Automated Quenching & Sampling:
- After reaction time, the system lowers the temperature to 25°C.
- A liquid handler equipped with a sampling needle pierces the cap and transfers a 100 µL aliquot from each vial to a corresponding well in a 96-well analysis plate prefilled with 100 µL of quenching/internal standard solution (e.g., 1 mM dibromomethane in acetonitrile).
- The analysis plate is sealed, vortexed (via an integrated shaker), and prepared for offline analysis via UPLC-MS/GC.

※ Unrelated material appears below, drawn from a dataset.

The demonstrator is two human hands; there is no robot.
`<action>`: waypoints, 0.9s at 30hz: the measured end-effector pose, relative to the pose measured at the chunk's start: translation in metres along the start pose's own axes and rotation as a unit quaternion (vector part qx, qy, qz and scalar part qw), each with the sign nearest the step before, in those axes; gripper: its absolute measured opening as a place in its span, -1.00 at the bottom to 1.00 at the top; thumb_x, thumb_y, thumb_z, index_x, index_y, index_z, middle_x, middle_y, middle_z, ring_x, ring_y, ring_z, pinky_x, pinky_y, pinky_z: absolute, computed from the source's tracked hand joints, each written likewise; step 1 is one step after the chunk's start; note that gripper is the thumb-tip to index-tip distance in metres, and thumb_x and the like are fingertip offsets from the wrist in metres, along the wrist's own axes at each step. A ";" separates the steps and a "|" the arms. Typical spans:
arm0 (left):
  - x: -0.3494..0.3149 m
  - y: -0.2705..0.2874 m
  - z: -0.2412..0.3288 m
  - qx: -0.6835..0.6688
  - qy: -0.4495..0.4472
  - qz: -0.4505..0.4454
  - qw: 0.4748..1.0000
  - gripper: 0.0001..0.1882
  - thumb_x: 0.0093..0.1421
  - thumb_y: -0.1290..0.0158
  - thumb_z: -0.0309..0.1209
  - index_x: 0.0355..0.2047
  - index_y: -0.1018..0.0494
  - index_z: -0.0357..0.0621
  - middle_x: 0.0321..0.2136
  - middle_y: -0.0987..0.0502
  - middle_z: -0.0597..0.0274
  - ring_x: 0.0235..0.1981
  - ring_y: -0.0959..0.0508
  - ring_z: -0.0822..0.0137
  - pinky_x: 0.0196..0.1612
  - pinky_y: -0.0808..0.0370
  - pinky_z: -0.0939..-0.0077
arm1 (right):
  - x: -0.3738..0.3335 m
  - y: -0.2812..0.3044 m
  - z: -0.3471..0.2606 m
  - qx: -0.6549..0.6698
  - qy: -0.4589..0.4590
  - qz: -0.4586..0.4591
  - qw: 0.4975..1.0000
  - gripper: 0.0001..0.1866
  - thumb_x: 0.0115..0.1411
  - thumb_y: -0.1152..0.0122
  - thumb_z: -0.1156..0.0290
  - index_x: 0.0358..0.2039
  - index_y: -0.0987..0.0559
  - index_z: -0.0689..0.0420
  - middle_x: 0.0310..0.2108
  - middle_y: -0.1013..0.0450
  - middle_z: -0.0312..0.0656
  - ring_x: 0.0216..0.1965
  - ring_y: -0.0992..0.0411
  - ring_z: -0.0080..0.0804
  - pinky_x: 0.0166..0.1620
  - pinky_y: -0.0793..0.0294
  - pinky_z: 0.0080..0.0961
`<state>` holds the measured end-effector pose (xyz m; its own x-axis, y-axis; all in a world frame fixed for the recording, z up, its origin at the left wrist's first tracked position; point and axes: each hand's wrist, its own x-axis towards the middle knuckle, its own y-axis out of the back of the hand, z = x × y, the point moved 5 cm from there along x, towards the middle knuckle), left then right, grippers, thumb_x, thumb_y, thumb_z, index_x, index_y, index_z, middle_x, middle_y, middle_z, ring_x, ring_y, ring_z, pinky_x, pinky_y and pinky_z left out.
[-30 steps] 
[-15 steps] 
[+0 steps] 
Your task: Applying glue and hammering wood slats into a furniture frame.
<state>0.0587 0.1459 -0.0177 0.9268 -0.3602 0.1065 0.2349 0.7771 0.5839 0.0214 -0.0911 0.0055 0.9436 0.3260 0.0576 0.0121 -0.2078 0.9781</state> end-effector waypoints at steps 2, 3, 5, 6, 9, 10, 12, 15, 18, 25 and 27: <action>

Visualization of Workflow and Analysis

Automated Suzuki-Miyaura Workflow on Chemspeed

Manual vs Automated Process Comparison

Conclusion

The integration of the Chemspeed SWING robotic system for Suzuki-Miyaura couplings represents a transformative step in modern medicinal chemistry. By synthesizing the key intents, this article demonstrates that the platform robustly addresses foundational automation needs, enables precise methodological execution, provides powerful tools for troubleshooting complex reactions, and validates its output against gold-standard manual techniques. The key takeaways are significant gains in productivity, data quality, and reproducibility, which directly accelerate the hit-to-lead and lead optimization phases. Future directions include deeper integration with AI-driven reaction prediction, expansion to other C-C and C-X bond-forming reactions, and the creation of fully autonomous, self-optimizing discovery platforms. For biomedical research, this implies faster iteration through chemical space, more reliable structure-activity relationship data, and a stronger foundation for translating novel compounds into clinical candidates.